OLE/COM VS CORBA (Cont’d) … “Many people perceive OLE programming to be overwhelming. With the several hundred new APIs required to learn OLE, this is understandable. In addition, OLE requires a new way of thinking. The programmer is required to think of everything in the OLE environment as an object from a disk file, a data item, or an application to hardware or operating systems. In addition, OLE requires the programmer to follow a strict set of rules that is independent of computer language, the OS, or even the HW platform. This book is your introduction into this world.

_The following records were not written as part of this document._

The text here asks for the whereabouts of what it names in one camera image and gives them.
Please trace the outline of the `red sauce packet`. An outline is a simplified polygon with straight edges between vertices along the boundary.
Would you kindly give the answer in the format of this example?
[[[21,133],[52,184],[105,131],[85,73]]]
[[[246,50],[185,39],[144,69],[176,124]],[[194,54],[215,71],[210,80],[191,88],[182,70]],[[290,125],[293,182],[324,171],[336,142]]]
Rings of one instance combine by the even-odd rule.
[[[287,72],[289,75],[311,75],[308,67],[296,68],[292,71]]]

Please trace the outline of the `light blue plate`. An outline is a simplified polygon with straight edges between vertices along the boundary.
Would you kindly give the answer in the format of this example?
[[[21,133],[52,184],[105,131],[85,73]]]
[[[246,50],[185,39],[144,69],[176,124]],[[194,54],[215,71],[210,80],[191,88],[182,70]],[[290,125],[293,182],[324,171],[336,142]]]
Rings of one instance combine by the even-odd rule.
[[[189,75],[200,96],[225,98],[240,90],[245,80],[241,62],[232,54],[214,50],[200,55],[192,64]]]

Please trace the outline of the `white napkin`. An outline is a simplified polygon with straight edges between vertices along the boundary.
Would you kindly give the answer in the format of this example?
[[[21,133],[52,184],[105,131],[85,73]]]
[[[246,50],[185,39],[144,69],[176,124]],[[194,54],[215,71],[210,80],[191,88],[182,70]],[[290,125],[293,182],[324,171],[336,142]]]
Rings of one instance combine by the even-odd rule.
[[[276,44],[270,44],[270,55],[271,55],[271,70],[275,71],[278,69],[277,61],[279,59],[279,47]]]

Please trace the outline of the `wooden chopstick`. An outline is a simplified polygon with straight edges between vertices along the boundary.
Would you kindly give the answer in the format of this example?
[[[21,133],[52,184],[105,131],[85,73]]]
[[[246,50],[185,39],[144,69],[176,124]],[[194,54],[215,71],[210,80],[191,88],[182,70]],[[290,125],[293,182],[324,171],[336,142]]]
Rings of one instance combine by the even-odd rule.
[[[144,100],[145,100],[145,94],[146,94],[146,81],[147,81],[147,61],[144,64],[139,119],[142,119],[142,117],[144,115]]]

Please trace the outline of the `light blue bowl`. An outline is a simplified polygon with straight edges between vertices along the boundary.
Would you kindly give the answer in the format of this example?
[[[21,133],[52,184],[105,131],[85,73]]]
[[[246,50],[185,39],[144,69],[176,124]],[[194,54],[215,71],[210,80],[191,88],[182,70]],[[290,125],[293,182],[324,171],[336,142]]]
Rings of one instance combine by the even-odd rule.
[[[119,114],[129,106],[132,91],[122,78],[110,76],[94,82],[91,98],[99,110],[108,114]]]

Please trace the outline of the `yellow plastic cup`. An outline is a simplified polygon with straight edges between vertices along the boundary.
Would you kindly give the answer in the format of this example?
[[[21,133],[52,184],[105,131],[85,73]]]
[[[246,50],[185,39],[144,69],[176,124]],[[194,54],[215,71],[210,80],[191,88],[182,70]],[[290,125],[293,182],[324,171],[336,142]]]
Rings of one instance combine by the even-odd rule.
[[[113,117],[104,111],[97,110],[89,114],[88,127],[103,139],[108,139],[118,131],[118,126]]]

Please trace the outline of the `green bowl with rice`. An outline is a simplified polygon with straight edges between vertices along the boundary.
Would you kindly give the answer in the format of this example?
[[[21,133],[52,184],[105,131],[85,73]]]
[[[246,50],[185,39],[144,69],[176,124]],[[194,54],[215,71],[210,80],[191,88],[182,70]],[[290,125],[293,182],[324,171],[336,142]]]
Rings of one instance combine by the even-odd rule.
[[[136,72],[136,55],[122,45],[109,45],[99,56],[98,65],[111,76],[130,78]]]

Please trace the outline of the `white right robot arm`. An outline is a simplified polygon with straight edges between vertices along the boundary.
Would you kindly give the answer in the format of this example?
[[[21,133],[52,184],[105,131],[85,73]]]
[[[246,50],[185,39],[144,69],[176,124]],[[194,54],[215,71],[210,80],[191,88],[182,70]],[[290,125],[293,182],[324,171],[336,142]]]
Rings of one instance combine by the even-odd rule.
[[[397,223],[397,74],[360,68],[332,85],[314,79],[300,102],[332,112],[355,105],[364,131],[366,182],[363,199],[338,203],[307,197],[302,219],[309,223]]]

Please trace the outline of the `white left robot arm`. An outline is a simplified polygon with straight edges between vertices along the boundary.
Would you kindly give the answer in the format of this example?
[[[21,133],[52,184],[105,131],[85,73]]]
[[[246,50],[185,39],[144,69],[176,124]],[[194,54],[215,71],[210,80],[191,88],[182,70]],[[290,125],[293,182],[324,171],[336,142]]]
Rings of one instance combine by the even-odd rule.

Over the next 21 days you will learn the rules to program in this environment, building on the base that you already know: C++ and windows. In fact, within the first few days you will be able to take many of your existing applications and make them into OLE applications.” Teach yourself OLE Programming in 21 days, Lawrence Harris.

OLE/COM VS CORBA (Cont’d) CORBA is independent on underlying communication mechanism, OLE/COM communication mechanism is Microsoft proprietary, Integration of COTS SW is easier with OLE/COM: Most COTS SW is supplied by Microsoft , CORBA is much simpler than COM: OLE/COM documents > 2,000, win32 knowledge is required as well, CORBA Pages ~ 178.

Future Trends in Interoperability … OLE/COM and CORBA are currently the “big two.”, Other interoperability products may succeed, such as JavaBeans (SUN & IBM), JavaBeans – Fully portable, compact, architecturally neutral and platform neutral API ,

Future Trends in Interoperability (Cont’d) Web-based applications need to be integrated into client–server products, XML (extensible markup language) will probably play a major role, Whatever, interoperability will be easier to achieve in the future ,

Summary Introduction, Impediments to reuse, Reuse case studies, Objects and reuse, Reuse during design and implementation phases, Reuse and maintenance, Portability, Portability strategies, Interoperability.